'''

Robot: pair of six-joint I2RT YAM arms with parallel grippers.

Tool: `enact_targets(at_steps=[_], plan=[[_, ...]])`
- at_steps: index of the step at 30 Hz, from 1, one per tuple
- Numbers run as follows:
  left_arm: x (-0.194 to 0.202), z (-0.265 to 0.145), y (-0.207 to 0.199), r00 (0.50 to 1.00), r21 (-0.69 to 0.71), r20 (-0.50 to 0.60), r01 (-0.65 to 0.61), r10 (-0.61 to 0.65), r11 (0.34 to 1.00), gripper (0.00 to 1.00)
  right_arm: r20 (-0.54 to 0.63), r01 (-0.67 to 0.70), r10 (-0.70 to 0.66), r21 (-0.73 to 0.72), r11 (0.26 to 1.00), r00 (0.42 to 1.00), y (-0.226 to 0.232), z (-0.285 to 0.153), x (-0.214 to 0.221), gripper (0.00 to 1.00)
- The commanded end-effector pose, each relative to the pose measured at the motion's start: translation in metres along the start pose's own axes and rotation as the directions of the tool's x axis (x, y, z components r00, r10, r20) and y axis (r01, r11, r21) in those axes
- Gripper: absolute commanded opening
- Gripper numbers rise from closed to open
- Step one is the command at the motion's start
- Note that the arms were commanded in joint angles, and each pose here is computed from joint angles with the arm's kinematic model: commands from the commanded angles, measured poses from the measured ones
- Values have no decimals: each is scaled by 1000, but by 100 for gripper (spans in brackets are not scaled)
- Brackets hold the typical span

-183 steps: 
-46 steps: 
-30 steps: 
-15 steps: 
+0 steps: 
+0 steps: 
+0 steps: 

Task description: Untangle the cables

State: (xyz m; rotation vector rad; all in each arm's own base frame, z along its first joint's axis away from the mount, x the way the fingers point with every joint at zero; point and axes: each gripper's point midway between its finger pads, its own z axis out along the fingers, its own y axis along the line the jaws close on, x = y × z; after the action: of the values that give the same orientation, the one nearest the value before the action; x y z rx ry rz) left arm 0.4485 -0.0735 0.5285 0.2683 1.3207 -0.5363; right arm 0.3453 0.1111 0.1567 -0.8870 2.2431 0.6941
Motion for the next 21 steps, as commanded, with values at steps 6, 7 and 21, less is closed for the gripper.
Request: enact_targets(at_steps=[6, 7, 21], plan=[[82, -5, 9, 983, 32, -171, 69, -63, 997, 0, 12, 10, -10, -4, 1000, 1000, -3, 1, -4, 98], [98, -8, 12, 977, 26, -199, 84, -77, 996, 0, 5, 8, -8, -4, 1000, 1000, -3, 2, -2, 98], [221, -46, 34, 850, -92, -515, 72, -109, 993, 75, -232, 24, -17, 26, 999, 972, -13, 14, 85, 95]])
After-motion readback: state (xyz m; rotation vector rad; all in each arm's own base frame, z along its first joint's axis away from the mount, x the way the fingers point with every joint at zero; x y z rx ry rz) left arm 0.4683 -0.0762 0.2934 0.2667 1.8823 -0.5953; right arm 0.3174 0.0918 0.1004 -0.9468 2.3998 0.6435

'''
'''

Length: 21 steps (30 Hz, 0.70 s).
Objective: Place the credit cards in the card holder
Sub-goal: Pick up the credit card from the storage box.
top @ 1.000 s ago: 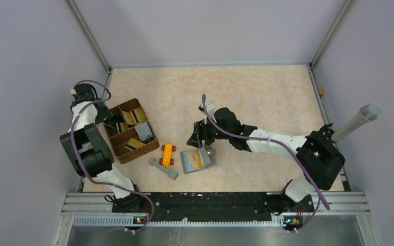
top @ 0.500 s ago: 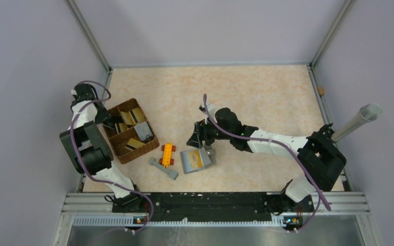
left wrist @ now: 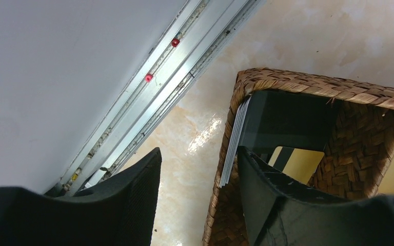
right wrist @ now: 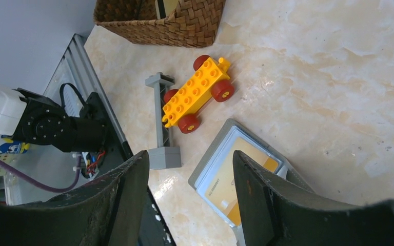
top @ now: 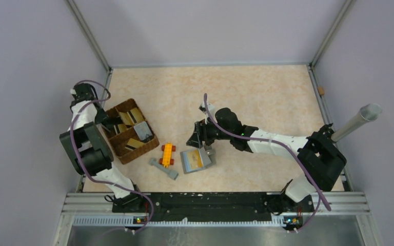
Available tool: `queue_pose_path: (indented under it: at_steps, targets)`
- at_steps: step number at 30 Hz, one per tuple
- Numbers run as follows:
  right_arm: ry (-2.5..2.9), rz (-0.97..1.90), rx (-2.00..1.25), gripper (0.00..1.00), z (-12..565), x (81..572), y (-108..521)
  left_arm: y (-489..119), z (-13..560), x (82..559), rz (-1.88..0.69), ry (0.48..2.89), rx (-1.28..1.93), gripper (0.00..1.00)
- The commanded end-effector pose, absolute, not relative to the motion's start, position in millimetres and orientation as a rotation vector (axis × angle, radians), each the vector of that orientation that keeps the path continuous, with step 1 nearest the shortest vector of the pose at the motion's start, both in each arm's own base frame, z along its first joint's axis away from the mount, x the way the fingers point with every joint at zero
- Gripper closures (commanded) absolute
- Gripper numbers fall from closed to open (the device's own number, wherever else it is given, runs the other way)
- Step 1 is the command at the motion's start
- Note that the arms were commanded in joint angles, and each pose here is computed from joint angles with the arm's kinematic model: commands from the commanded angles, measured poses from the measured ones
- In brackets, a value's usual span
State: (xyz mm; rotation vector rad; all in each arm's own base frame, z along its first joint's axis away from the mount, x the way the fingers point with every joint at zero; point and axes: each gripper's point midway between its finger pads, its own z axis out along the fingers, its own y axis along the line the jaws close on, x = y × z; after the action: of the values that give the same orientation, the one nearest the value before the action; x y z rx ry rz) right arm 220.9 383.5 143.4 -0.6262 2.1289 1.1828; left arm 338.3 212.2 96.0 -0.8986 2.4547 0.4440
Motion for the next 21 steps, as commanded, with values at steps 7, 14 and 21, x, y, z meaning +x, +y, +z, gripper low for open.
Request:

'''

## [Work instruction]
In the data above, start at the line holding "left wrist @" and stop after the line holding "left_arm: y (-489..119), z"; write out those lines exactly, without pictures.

## [Exercise solution]
left wrist @ now: 
right wrist @ now: 
top @ now: 
Available tool: `queue_pose_path: (indented under it: at_steps, targets)`
- at_steps: step number at 30 Hz, one per tuple
- Numbers run as follows:
  right_arm: ry (-2.5..2.9), rz (-0.97..1.90), rx (-2.00..1.25), gripper (0.00..1.00), z (-12..565), x (81..572), y (-108..521)
  left_arm: y (-489..119), z (-13..560), x (82..559), rz (-1.88..0.69), ry (0.48..2.89), rx (-1.28..1.93), gripper (0.00..1.00)

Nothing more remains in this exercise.